We were impressed by how strongly GitLab blew past analysts' revenue expectations this quarter. We were also glad its adjusted EPS and full-year revenue guidance came in higher than Wall Street's estimates. On the other hand, its net revenue retention fell. However, this declining retention isn't unique to GitLab. We've observed these declines in many software companies this quarter. Zooming out, Gartner (a widely recognized technology advisory firm) recognized GitLab as a category leader in the DevOps space. Lastly, the company appointed Chris Weber, a long-time Microsoft executive, as Chief Revenue Officer. The stock is up 6.35% after reporting and currently trades at $52.97 per share.
Is Now The Time?
GitLab may have had a good quarter, but investors should also consider its valuation and business qualities when assessing the investment opportunity. We think GitLab is a good business. We'd expect growth rates to moderate from here, but its revenue growth has been exceptional over the last two years.
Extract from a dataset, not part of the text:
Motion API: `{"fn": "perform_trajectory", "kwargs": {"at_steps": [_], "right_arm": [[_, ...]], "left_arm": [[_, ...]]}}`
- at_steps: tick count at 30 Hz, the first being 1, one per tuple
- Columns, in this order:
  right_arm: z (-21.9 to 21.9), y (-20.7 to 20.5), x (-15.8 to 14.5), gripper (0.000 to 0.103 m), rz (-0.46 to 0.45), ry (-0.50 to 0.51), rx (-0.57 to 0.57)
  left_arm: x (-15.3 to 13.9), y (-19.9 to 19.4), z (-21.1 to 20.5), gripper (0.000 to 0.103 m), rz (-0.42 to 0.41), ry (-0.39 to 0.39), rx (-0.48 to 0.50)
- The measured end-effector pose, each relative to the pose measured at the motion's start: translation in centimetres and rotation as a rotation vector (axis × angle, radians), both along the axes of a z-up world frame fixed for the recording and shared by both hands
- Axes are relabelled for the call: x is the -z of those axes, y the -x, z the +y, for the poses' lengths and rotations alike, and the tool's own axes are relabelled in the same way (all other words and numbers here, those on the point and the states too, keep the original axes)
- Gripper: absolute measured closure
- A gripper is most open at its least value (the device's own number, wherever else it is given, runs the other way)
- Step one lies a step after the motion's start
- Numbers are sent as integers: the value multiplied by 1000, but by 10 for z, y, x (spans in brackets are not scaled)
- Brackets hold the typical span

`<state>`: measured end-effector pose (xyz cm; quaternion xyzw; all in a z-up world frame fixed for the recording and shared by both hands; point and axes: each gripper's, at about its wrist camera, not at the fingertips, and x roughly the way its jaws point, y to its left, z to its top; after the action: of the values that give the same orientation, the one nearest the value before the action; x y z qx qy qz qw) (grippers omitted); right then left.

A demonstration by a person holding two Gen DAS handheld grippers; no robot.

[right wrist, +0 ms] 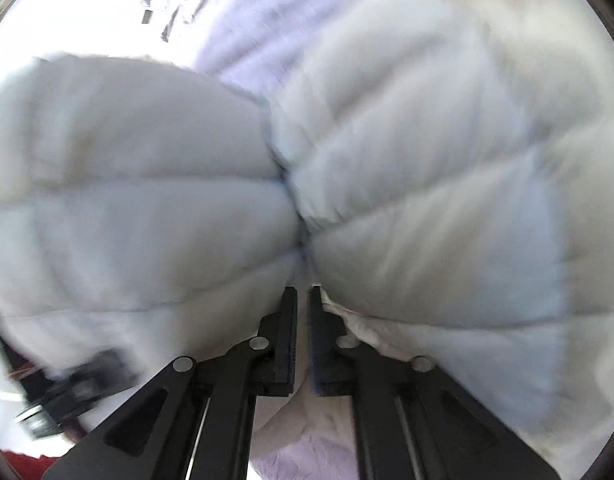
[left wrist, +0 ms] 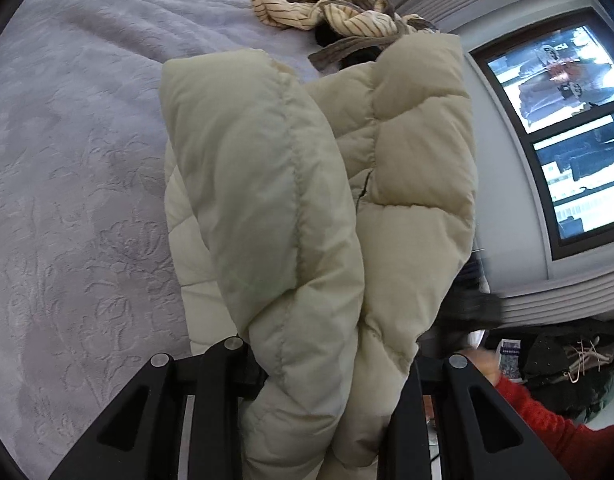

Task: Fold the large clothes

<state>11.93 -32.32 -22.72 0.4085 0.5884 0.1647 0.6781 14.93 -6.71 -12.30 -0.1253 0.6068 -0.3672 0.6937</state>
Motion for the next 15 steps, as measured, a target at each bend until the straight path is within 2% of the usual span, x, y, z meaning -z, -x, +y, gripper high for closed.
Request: {"fn": "perform_trajectory", "kwargs": {"at_steps": [2, 3, 4, 5, 6, 10, 12, 13, 14, 15], "right_arm": [[-18, 4, -26, 92, -51, 33, 14], [-24, 7, -34, 88, -65, 51, 23], [-35, 13, -46, 65, -81, 86, 42], [-46, 21, -56, 36, -97, 128, 64], [-53, 26, -62, 32, -109, 158, 81], [-97, 56, -79, 37, -125, 357, 163], [-119, 64, -67, 57, -88, 391, 185], [-126, 68, -56, 78, -55, 383, 185], [-129, 68, -47, 89, -33, 363, 180], [-131, 70, -32, 90, -15, 327, 174]], "left_arm": [[0, 0, 0, 74, 1, -8, -2], [1, 1, 2, 74, 0, -13, -3], [2, 2, 7, 74, 1, -15, -3], [1, 2, 5, 74, 1, -18, -3], [1, 2, 4, 74, 1, -21, -3], [-2, 0, -7, 74, 7, -31, -6], [-3, -3, -10, 74, 10, -37, -5], [-4, -3, -15, 74, 9, -46, 0], [-6, -3, -19, 74, 9, -51, 5], [-7, -3, -25, 74, 8, -58, 14]]}}
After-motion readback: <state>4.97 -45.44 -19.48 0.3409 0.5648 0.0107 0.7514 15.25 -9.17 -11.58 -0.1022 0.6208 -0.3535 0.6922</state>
And while its customer acquisition is less efficient than many comparable companies, the good news is its impressive gross margins indicate excellent business economics and its customers are increasing their spending quite quickly, suggesting that they love the product.
GitLab's price to sales ratio based on the next 12 months of 12.5x indicates that the market is certainly optimistic about its growth prospects. There's definitely a lot of things to like about GitLab and looking at the tech landscape right now, it seems that it doesn't trade at an unreasonable price point.Wall Street analysts covering the company had a one year price target of $55.7 per share right before these results, implying that they saw upside in buying GitLab even in the short term.